Yves Saint Laurent, on croyait tout savoir de lui. Créateur d'exception, qui domine depuis plus de trente ans le monde de la couture, il est un des rares qui laissera son empreinte dans l'histoire du siècle et inscrira son nom dans la légende de la mode. Voici Yves Saint Laurent, connu et inconnu, raconté par Laurence Benaïm. On découvre un enfant doué, un adolescent flamboyant. Un enfant roi élevé dans une maison de femmes à Oran (Algérie), sa ville natale. Un jeune homme fou de couleurs et de costumes qui, depuis son enfance, n'a cessé de dessiner. On suit un homme en proie à ses démons, mais qui, depuis l'ouverture de sa maison, en 1961, après des débuts éclatants chez Dior, n'a cessé de s'offrir des triomphes, collection après collection, renouvelant par des exercices de style éblouissants un style qui n'appartient qu'à lui. Yves Saint Laurent, par Laurence Benaïm (Grasset).
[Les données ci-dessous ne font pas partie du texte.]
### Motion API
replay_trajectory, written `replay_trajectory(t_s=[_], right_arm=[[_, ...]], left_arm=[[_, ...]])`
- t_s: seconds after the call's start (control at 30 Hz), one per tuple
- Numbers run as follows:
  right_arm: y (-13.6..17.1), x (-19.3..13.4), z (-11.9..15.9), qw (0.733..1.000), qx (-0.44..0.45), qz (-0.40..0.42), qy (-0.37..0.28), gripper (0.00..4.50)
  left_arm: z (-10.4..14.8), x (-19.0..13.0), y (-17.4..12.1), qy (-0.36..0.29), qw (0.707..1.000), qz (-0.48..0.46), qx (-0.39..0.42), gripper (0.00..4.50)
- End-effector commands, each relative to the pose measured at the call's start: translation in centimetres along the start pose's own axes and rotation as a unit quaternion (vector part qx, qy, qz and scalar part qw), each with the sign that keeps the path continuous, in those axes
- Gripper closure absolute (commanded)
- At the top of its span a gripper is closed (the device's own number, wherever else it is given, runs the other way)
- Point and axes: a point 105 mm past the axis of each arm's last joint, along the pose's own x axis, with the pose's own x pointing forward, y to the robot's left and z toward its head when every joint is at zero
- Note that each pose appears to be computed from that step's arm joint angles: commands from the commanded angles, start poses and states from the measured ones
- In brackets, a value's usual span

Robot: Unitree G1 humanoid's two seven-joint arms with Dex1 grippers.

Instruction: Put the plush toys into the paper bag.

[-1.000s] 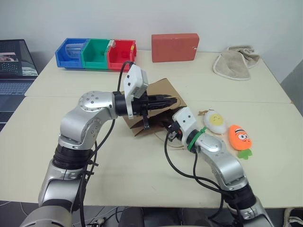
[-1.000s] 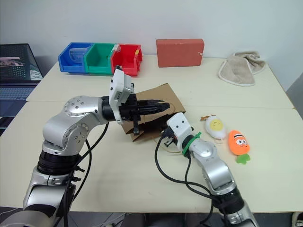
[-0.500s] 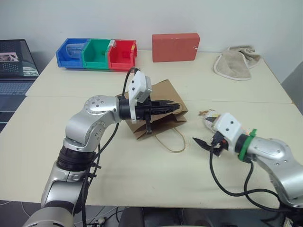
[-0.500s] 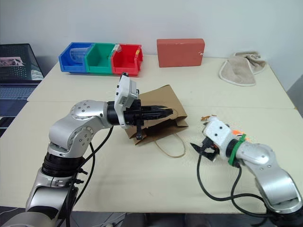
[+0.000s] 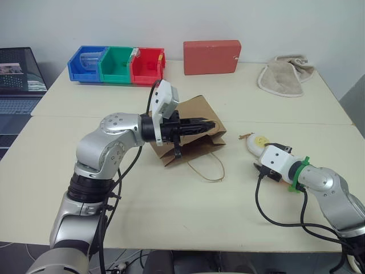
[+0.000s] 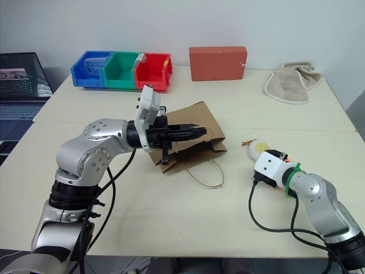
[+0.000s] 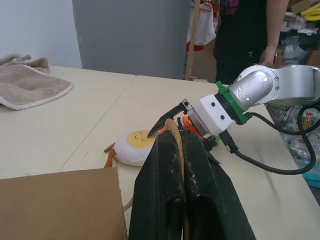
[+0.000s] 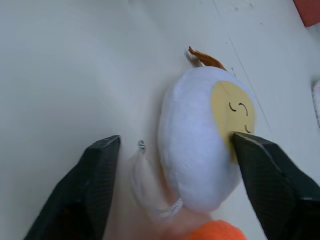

Coco Chanel avait, on le sait, la passion des bijoux. En contrepoint à la fabuleuse bijouterie fantaisie d'inspiration baroque qu'elle a créée toute sa vie, cette artiste de génie imagina une collection de haute joaillerie inouïe, luxueuse et raffinée, inventive et originale. Mettre en lumière ses pièces d'exception, tel est le propos de Patrick Mauriès, qui, dans un très bel ouvrage magnifiquement illustré de documents inédits, raconte les autres facettes de cette singulière créatrice. Les Bijoux de Chanel, par Patrick Mauriès (Éditions Thames Hudson).
Les top models à la une
Si la plupart des mannequins doivent se contenter du tarif de base – 24 dollars (140 francs) pour une heure de séance de photo à New York –, elles sont une cinquantaine à gagner plus de 3 millions de francs par an, et une dizaine plus de 6 millions. Parmi ces dernières, l'Américaine Cindy Crawford, 27 ans, gagne 280 000 francs par défilé, l'Allemande Claudia Schiffer, 23 ans, mannequin vedette de Karl Lagerfeld, 100 000 francs, et la Française Estelle Hallyday 60 000 francs. L'Anglaise Naomi Campbell, premier mannequin noir à faire la couverture de Vogue, gagne, pour sa part, 819 000 francs par journée de prises de vue.